# [WHAT TO PRODUCE]
Pull from the data below each line where the word "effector" occurs, and copy it.

# [SUPPLIED MATERIAL]
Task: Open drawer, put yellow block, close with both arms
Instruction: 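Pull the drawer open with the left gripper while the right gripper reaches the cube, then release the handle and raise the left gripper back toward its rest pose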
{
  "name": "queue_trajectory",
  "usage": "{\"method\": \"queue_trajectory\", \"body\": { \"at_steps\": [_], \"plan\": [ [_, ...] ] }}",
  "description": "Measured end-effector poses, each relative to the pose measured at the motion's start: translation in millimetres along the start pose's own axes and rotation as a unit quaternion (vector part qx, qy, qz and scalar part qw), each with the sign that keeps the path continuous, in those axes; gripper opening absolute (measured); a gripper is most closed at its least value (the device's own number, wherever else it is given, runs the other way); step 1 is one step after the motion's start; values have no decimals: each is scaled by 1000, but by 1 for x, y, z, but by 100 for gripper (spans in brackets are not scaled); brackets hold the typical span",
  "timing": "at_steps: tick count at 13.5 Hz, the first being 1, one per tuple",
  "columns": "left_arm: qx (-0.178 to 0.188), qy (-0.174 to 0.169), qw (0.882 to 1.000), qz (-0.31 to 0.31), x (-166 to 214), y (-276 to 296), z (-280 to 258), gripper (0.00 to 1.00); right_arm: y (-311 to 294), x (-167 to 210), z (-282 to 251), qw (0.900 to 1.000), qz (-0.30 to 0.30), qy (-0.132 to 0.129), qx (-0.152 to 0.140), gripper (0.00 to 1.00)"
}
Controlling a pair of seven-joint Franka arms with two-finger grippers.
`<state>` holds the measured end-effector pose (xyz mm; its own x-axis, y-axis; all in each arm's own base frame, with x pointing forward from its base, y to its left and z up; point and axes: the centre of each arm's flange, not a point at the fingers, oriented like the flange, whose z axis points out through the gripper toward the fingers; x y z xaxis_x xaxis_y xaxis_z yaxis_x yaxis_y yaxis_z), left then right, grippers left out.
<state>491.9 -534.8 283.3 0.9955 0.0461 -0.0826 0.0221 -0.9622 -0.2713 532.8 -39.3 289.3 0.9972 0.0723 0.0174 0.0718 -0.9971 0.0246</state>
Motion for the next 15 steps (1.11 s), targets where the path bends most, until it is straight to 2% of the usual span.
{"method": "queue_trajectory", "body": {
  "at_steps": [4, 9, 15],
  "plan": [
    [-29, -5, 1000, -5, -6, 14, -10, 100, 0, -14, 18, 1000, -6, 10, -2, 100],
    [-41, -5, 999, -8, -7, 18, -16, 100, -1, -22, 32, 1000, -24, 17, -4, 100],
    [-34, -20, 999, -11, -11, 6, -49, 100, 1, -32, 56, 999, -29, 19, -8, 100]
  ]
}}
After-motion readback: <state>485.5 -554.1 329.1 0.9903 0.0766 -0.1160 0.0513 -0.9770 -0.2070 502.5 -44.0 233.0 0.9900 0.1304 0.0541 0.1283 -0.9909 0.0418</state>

# [FINAL ANSWER]
  "description": "Measured end-effector poses, each relative to the pose measured at the motion's start: translation in millimetres along the start pose's own axes and rotation as a unit quaternion (vector part qx, qy, qz and scalar part qw), each with the sign that keeps the path continuous, in those axes; gripper opening absolute (measured); a gripper is most closed at its least value (the device's own number, wherever else it is given, runs the other way); step 1 is one step after the motion's start; values have no decimals: each is scaled by 1000, but by 1 for x, y, z, but by 100 for gripper (spans in brackets are not scaled); brackets hold the typical span",
`<state>` holds the measured end-effector pose (xyz mm; its own x-axis, y-axis; all in each arm's own base frame, with x pointing forward from its base, y to its left and z up; point and axes: the centre of each arm's flange, not a point at the fingers, oriented like the flange, whose z axis points out through the gripper toward the fingers; x y z xaxis_x xaxis_y xaxis_z yaxis_x yaxis_y yaxis_z), left then right, grippers left out.

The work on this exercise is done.